[WHAT THIS TASK INVOLVES]
Please give the data again in full, exactly as it reads.

[DATA EXTRACT]
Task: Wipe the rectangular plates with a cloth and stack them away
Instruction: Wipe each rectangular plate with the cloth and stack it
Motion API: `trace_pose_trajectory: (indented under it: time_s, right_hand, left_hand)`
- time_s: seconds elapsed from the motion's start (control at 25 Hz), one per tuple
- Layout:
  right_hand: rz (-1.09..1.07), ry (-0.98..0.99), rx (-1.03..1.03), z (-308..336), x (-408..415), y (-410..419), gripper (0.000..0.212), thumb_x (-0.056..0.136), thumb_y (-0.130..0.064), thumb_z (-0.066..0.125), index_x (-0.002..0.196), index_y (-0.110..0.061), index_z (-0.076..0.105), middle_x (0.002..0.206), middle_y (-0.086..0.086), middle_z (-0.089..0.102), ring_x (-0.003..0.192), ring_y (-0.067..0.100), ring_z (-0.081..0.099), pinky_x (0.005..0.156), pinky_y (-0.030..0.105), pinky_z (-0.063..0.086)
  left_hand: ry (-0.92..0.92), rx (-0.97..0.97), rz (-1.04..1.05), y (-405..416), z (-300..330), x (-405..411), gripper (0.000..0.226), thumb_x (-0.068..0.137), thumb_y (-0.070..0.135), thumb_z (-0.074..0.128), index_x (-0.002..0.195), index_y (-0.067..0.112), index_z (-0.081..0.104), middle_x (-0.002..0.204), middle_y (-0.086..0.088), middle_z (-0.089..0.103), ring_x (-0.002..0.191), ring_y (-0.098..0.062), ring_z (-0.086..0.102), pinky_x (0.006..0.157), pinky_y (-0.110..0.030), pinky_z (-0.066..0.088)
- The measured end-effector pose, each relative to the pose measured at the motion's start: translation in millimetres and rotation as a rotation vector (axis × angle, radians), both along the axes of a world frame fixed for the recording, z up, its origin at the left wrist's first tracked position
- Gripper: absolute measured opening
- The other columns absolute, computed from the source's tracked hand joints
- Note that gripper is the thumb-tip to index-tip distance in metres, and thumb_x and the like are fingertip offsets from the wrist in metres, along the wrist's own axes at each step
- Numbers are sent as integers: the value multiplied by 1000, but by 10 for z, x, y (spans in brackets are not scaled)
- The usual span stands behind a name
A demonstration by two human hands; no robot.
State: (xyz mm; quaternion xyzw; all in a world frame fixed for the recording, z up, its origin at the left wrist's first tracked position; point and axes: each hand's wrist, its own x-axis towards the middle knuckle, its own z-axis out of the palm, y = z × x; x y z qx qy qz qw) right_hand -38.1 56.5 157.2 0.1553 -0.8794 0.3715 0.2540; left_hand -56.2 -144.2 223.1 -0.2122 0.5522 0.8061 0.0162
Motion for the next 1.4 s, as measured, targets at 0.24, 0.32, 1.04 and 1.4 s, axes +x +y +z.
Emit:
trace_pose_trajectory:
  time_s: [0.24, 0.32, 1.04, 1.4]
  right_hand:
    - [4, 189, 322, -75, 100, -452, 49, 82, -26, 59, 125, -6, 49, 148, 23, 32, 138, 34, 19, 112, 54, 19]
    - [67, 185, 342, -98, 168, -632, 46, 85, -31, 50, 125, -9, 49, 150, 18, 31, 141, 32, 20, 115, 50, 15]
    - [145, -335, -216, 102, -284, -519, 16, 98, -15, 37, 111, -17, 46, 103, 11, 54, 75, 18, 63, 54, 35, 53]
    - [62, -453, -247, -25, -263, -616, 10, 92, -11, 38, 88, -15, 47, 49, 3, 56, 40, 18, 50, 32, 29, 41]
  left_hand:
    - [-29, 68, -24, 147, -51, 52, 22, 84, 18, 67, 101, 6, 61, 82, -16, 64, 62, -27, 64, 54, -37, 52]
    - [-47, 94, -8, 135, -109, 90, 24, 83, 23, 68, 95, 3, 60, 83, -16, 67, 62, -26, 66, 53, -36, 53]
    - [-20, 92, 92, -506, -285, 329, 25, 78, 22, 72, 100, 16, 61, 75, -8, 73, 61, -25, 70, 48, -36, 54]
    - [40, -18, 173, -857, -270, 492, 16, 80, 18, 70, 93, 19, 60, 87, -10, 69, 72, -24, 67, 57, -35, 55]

[SOLUTION BELOW]
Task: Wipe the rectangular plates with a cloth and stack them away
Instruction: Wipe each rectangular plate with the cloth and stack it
Motion API: `trace_pose_trajectory: (indented under it: time_s, right_hand, left_hand)`
- time_s: seconds elapsed from the motion's start (control at 25 Hz), one per tuple
- Layout:
  right_hand: rz (-1.09..1.07), ry (-0.98..0.99), rx (-1.03..1.03), z (-308..336), x (-408..415), y (-410..419), gripper (0.000..0.212), thumb_x (-0.056..0.136), thumb_y (-0.130..0.064), thumb_z (-0.066..0.125), index_x (-0.002..0.196), index_y (-0.110..0.061), index_z (-0.076..0.105), middle_x (0.002..0.206), middle_y (-0.086..0.086), middle_z (-0.089..0.102), ring_x (-0.003..0.192), ring_y (-0.067..0.100), ring_z (-0.081..0.099), pinky_x (0.005..0.156), pinky_y (-0.030..0.105), pinky_z (-0.063..0.086)
  left_hand: ry (-0.92..0.92), rx (-0.97..0.97), rz (-1.04..1.05), y (-405..416), z (-300..330), x (-405..411), gripper (0.000..0.226), thumb_x (-0.068..0.137), thumb_y (-0.070..0.135), thumb_z (-0.074..0.128), index_x (-0.002..0.195), index_y (-0.067..0.112), index_z (-0.081..0.104), middle_x (-0.002..0.204), middle_y (-0.086..0.088), middle_z (-0.089..0.103), ring_x (-0.002..0.191), ring_y (-0.098..0.062), ring_z (-0.086..0.102), pinky_x (0.006..0.157), pinky_y (-0.110..0.030), pinky_z (-0.066..0.088)
- The measured end-effector pose, each relative to the pose measured at the motion's start: translation in millimetres and rotation as a rotation vector (axis × angle, radians), both along the axes of a world frame fixed for the recording, z up, its origin at the left wrist's first tracked position
- Gripper: absolute measured opening
- The other columns absolute, computed from the source's tracked hand joints
- Note that gripper is the thumb-tip to index-tip distance in metres, and thumb_x and the like are fingertip offsets from the wrist in metres, along the wrist's own axes at each step
- Numbers are sent as integers: the value multiplied by 1000, but by 10 for z, x, y (spans in brackets are not scaled)
- The usual span stands behind a name
A demonstration by two human hands; no robot.
State: (xyz mm; quaternion xyzw; all in a world frame fixed for the recording, z up, its origin at the left wrist's first tracked position; point and axes: each hand's wrist, its own x-axis towards the middle knuckle, its own z-axis out of the palm, y = z × x; x y z qx qy qz qw) right_hand -38.1 56.5 157.2 0.1553 -0.8794 0.3715 0.2540; left_hand -56.2 -144.2 223.1 -0.2122 0.5522 0.8061 0.0162
Motion for the next 1.4 s, as measured, targets at 0.24, 0.32, 1.04 and 1.4 s, axes +x +y +z.
Emit:
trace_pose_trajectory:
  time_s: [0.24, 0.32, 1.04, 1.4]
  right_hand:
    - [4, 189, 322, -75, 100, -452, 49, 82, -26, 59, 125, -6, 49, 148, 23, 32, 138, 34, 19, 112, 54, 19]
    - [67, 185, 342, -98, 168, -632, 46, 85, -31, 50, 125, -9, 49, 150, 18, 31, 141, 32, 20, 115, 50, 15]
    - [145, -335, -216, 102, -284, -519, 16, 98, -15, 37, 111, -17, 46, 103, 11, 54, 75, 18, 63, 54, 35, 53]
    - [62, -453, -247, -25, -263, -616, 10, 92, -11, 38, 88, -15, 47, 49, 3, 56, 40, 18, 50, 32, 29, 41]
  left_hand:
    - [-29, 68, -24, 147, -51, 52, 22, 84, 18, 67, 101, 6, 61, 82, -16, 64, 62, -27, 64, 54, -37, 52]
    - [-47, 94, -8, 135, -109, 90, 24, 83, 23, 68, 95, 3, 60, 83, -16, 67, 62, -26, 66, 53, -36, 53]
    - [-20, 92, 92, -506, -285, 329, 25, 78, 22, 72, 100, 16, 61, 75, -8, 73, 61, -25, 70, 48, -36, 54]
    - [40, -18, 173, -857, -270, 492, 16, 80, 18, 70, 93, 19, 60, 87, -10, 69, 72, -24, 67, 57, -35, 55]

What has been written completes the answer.